ACTIVITY:
Copies of all lines that contain "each" are needed; take them from the data below.

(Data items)
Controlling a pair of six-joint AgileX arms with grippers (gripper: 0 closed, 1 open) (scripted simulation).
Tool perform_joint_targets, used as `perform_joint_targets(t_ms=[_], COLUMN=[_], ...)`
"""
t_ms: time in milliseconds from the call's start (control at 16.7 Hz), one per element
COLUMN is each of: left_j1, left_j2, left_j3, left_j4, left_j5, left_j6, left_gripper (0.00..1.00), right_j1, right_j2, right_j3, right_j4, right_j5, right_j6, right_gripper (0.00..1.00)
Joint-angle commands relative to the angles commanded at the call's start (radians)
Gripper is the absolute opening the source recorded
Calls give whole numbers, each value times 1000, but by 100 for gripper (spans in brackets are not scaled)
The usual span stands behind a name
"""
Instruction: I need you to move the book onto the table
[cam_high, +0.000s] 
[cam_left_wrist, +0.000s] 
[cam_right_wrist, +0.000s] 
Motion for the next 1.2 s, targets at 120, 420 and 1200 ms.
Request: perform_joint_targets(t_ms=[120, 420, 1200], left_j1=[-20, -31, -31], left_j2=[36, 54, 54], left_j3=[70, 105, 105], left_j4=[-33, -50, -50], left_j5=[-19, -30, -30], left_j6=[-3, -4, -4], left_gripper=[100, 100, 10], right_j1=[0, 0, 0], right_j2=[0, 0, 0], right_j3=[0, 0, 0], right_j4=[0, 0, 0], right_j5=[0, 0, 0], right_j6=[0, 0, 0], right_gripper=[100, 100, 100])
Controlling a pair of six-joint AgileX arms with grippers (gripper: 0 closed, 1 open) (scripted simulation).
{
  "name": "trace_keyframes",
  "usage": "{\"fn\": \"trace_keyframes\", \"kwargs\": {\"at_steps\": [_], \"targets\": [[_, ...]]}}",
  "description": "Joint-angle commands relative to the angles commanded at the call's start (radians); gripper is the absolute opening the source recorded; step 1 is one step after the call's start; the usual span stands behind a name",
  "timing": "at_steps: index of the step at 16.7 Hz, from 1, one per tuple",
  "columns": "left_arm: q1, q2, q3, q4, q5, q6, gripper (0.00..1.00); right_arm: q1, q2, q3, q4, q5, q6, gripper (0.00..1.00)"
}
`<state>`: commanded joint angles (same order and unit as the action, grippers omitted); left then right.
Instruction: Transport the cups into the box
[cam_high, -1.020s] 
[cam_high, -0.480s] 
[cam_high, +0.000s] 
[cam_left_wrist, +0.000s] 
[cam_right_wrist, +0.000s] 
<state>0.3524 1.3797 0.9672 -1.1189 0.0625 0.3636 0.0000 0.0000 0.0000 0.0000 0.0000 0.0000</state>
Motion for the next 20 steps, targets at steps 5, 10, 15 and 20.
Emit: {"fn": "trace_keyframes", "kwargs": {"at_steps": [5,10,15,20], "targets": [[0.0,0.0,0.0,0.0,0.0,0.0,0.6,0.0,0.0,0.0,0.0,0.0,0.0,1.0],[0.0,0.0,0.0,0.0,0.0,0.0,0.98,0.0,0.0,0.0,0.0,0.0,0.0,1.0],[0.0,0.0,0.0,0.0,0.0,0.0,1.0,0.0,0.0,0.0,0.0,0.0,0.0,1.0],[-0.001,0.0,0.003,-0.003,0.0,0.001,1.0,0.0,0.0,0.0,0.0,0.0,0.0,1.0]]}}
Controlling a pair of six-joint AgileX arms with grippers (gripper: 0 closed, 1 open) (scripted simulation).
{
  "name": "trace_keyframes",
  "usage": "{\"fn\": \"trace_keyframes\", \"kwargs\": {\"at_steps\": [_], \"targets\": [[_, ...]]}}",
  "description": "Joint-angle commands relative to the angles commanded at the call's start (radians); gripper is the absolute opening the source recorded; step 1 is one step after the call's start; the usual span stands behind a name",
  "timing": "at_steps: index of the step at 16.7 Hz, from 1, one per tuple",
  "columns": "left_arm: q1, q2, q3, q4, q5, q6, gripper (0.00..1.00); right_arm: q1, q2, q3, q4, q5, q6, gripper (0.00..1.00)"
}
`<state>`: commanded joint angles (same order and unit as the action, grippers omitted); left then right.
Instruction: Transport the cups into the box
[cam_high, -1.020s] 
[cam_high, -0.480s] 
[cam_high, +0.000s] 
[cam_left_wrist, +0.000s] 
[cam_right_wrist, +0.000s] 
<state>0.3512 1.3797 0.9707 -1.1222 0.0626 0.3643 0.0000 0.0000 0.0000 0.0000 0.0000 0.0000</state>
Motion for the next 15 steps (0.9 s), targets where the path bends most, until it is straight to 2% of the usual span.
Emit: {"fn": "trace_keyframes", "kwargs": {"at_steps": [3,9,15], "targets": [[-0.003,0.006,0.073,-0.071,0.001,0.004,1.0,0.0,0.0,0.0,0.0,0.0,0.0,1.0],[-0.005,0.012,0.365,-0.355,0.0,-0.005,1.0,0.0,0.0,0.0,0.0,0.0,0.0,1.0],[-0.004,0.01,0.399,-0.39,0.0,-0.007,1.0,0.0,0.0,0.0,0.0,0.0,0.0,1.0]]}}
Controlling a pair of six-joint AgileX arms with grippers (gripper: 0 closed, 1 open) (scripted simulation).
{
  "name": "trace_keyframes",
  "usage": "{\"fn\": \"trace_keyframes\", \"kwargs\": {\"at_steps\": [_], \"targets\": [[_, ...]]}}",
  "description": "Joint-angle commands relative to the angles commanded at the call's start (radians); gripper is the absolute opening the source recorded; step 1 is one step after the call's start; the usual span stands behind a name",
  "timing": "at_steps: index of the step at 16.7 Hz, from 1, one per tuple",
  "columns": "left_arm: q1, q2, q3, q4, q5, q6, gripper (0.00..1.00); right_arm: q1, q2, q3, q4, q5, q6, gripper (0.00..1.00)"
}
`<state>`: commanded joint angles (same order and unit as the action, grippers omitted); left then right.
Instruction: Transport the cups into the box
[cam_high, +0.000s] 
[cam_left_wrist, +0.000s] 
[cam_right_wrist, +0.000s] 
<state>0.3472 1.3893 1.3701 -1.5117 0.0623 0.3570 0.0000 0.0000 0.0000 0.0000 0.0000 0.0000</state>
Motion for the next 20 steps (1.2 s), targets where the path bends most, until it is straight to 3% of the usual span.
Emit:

WRITTEN REPLY:
COLUMN is each of: left_j1, left_j2, left_j3, left_j4, left_j5, left_j6, left_gripper (0.00..1.00), right_j1, right_j2, right_j3, right_j4, right_j5, right_j6, right_gripper (0.00..1.00)
Calls give whole numbers, each value times 1000, but by 100 for gripper (spans in brackets are not scaled)

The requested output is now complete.